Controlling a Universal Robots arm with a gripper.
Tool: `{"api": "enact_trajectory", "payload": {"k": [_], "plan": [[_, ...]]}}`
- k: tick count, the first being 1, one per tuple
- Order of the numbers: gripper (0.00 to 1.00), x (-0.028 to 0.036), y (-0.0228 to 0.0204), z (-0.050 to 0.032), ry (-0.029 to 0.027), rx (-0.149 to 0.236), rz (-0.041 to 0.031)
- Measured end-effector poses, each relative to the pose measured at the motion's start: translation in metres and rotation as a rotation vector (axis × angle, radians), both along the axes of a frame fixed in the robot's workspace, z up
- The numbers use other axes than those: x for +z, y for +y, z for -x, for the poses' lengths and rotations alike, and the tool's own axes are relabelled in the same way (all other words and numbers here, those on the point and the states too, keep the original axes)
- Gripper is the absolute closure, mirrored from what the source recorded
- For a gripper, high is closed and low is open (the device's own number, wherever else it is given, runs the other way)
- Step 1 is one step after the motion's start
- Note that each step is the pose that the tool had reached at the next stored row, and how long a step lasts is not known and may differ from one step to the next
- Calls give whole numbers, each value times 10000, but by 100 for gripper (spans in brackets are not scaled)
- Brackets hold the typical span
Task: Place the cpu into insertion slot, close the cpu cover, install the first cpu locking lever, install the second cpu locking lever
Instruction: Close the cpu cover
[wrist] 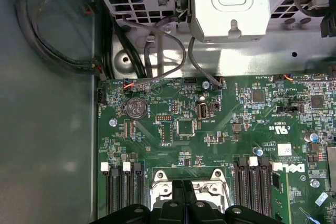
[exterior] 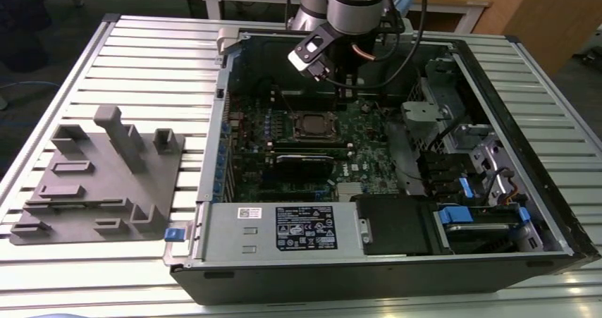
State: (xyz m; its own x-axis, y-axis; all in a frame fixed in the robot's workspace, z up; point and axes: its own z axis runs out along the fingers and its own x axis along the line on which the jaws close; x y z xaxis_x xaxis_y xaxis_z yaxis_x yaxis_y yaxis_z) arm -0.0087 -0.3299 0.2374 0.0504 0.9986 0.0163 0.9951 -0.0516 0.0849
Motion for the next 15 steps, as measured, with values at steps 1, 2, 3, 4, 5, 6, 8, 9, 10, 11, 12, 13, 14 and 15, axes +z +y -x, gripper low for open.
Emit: {"api": "enact_trajectory", "payload": {"k": [1, 2, 3, 4, 5, 6, 8, 9, 10, 11, 12, 13, 14, 15], "plan": [[89, 0, 0, 3, 0, 1, -1], [89, -1, 0, 7, 0, 2, -1], [89, -1, 0, 12, -1, 1, -1], [89, -1, 0, 15, 0, 1, 0], [89, -1, 0, 16, 0, 2, 0], [89, -1, 0, 22, 0, 2, -1], [89, -1, 0, 28, 0, 2, 0], [89, -1, 0, 28, 0, 2, 0], [89, -1, 0, 28, 0, 2, 0], [89, -1, 0, 28, 0, 2, 0], [89, -1, 0, 30, 0, 2, 0], [89, -1, 0, 32, 0, 2, 0], [89, -1, 0, 32, 0, 2, 0], [89, -1, 0, 32, 0, 2, 0]]}}
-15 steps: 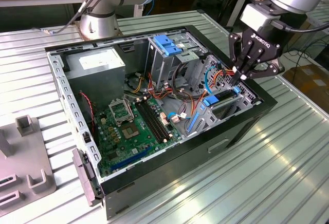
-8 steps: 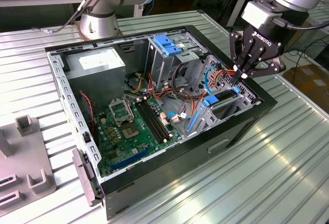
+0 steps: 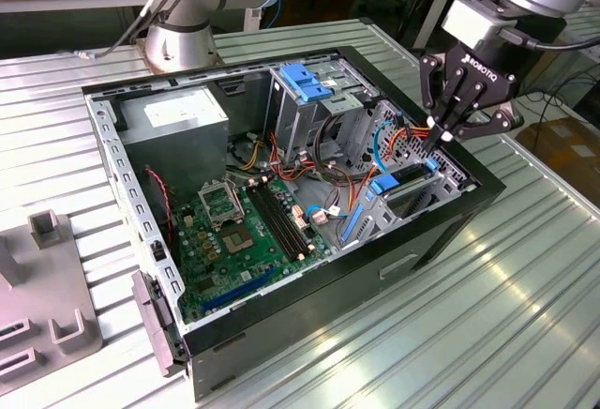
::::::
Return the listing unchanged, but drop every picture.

**RESPONSE**:
Controlling a Universal Robots arm with a gripper.
Tool: `{"api": "enact_trajectory", "payload": {"k": [_], "plan": [[_, ...]]}}`
- k: tick count, the first being 1, one per tuple
- Order of the numbers: gripper (0.00 to 1.00), x (-0.028 to 0.036), y (-0.0228 to 0.0204), z (-0.050 to 0.032), ry (-0.029 to 0.027), rx (-0.149 to 0.236), rz (-0.041 to 0.031)
- Measured end-effector poses, each relative to the pose measured at the motion's start: translation in metres and rotation as a rotation vector (axis × angle, radians), both along the axes of a frame fixed in the robot's workspace, z up
- The numbers use other axes than those: x for +z, y for +y, z for -x, for the poses' lengths and rotations alike, and the tool's own axes are relabelled in the same way (all other words and numbers here, those on the point and the states too, keep the original axes)
- Gripper is the absolute closure, mirrored from what the source recorded
- For a gripper, high is closed and low is open (the device's own number, wherever else it is given, runs the other way)
- Step 1 is one step after the motion's start
- Note that each step is the pose that the tool had reached at the next stored row, and how long a step lasts is not known and may differ from one step to the next
- Calls give whole numbers, each value times 10000, but by 100 for gripper (spans in brackets are not scaled)
- Brackets hold the typical span
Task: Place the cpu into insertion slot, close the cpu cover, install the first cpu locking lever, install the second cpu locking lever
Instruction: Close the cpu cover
[wrist] 
[exterior] 
State: (xyz m; its own x-axis, y-axis; all in a frame fixed in the robot's workspace, z up; point and axes: its own z axis runs out along the fingers and its own x axis along the line on which the jaws close; x y z xaxis_x xaxis_y xaxis_z yaxis_x yaxis_y yaxis_z) arm -0.0087 -0.3299 0.2374 0.0504 0.9986 0.0163 0.9951 -0.0516 0.0849
Motion for the next 15 steps, as measured, with values at steps 1, 2, 3, 4, 5, 6, 8, 9, 10, 11, 12, 13, 14 and 15, axes +z +y -x, gripper low for open.
Emit: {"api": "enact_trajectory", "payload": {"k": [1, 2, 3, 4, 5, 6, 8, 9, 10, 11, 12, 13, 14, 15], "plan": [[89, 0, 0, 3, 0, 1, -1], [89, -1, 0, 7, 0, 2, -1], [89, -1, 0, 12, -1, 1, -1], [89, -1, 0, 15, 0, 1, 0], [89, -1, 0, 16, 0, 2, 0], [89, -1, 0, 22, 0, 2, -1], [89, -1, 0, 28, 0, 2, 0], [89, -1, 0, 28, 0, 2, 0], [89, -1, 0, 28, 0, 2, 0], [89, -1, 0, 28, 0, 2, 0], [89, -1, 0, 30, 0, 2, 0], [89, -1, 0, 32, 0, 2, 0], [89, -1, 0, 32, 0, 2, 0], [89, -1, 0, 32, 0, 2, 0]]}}
-15 steps: 
-8 steps: 
+0 steps: 

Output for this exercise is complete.